African producer Nigeria, meanwhile, boasting no such reserves, is seeking loans from the World Bank, the African Development Bank and other lenders to help cover this year's massive budget deficit, the government and bank officials said on Tuesday.

The budget plan, which includes sharply increased spending to stimulate the economy, calls for 1.8 trillion naira ($9 billion) to be covered by borrowing from multilateral organisations— which the government believes is the cheapest funding option.

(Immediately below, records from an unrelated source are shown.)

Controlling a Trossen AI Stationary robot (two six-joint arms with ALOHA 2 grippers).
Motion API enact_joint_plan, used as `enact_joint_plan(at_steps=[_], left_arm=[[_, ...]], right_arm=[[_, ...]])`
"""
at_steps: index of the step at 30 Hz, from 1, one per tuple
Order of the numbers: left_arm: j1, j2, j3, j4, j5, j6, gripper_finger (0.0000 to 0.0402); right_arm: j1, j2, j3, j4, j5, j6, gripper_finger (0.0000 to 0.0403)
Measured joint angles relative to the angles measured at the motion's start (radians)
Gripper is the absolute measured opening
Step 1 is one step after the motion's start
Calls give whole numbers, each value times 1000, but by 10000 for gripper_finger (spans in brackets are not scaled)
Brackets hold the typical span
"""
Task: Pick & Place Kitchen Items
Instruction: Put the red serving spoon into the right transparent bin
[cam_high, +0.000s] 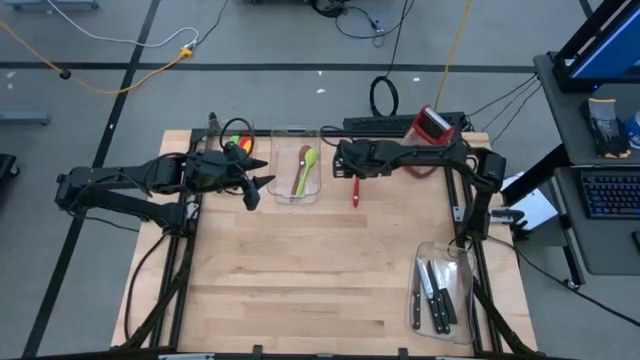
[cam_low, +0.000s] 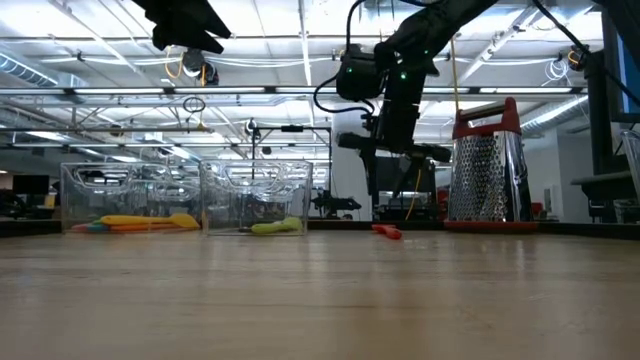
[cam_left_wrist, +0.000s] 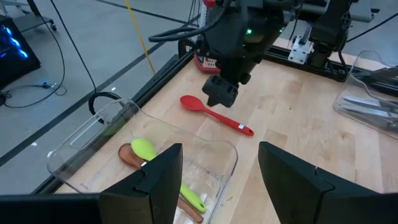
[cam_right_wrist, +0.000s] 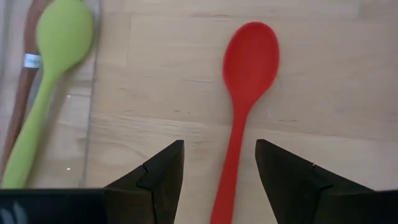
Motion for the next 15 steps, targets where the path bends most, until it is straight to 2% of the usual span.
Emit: enact_joint_plan(at_steps=[11, 15], left_arm=[[0, 0, 0, 0, 0, 4, 214], [0, 0, 0, 1, 0, 4, 214]], right_arm=[[-9, 0, 0, 35, -2, -64, 194], [-28, 0, 0, 48, -60, -83, 194]])
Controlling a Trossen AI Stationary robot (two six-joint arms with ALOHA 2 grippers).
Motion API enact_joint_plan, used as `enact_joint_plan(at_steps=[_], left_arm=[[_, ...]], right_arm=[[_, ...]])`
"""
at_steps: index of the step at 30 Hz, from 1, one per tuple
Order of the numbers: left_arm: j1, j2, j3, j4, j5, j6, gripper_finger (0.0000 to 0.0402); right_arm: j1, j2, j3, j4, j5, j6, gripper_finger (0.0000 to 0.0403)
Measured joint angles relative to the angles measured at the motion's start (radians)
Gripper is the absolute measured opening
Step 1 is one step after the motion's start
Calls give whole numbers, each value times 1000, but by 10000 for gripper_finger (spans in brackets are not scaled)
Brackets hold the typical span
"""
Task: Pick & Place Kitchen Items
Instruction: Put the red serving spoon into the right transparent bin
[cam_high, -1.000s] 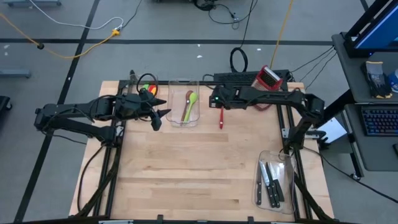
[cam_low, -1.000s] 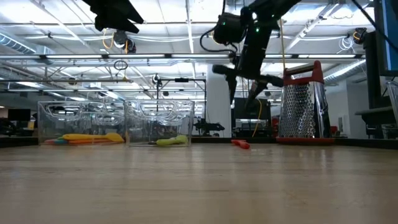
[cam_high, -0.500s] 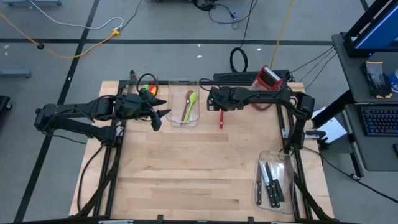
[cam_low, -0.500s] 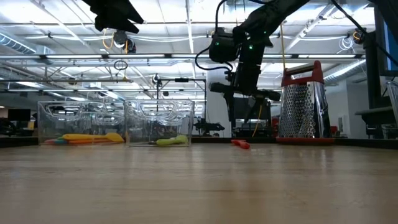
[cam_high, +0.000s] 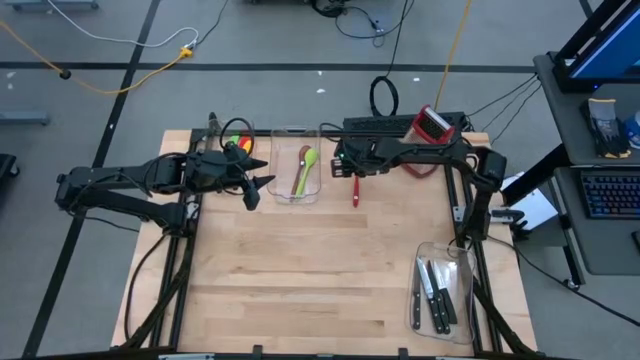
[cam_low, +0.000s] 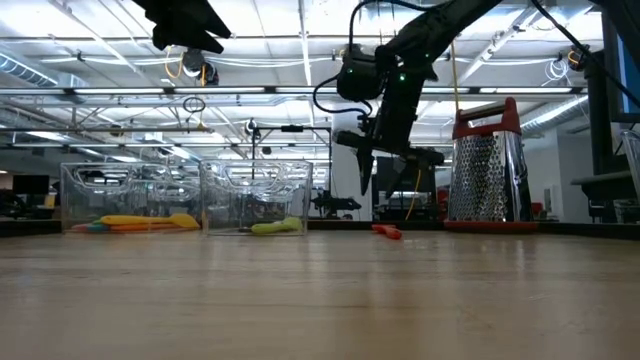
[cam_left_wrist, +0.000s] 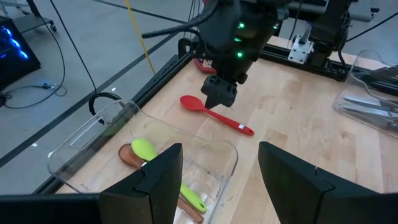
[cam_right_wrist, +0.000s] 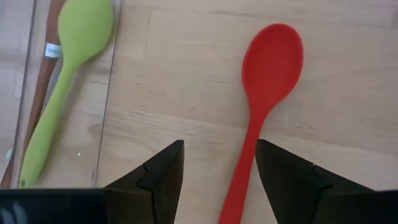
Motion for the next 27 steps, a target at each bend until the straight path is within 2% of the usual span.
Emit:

The possibility for cash-strapped nations like Nigeria to get a friendly hearing from global lenders means that situation is perhaps not yet dramatic, according to LudovicSubran, chief economist at Euler Hermes.

"Today, exporters in Africa have enough foreign reserves for at least another year. The others are being helped by international institutions," he told AFP.

Limited room for manoeuvre

Maybe so. But while some countries may obtain "soft loans" to tide them over, other credit lines come with strings attached, notably austerity measures or forced asset sales — and therefore the danger of social trouble from already impoverished populations.

"The room for manoeuvre is very limited. Growth is slowing and adjustment is very costly because of austerity and the recession," Christine Rifflart, an economist with French think tank OFCE said in a recent report.

Venezuela, which is sitting on the biggest known oil reserves from which it derives 96 per cent of its foreign revenues, has been devastated by the drop in prices.

 

"The economic crisis in Venezuela will deepen," analysts from research group Capital Economics wrote in a recent note. "In the absence of a renewed rebound in oil prices a government debt default looks increasingly likely."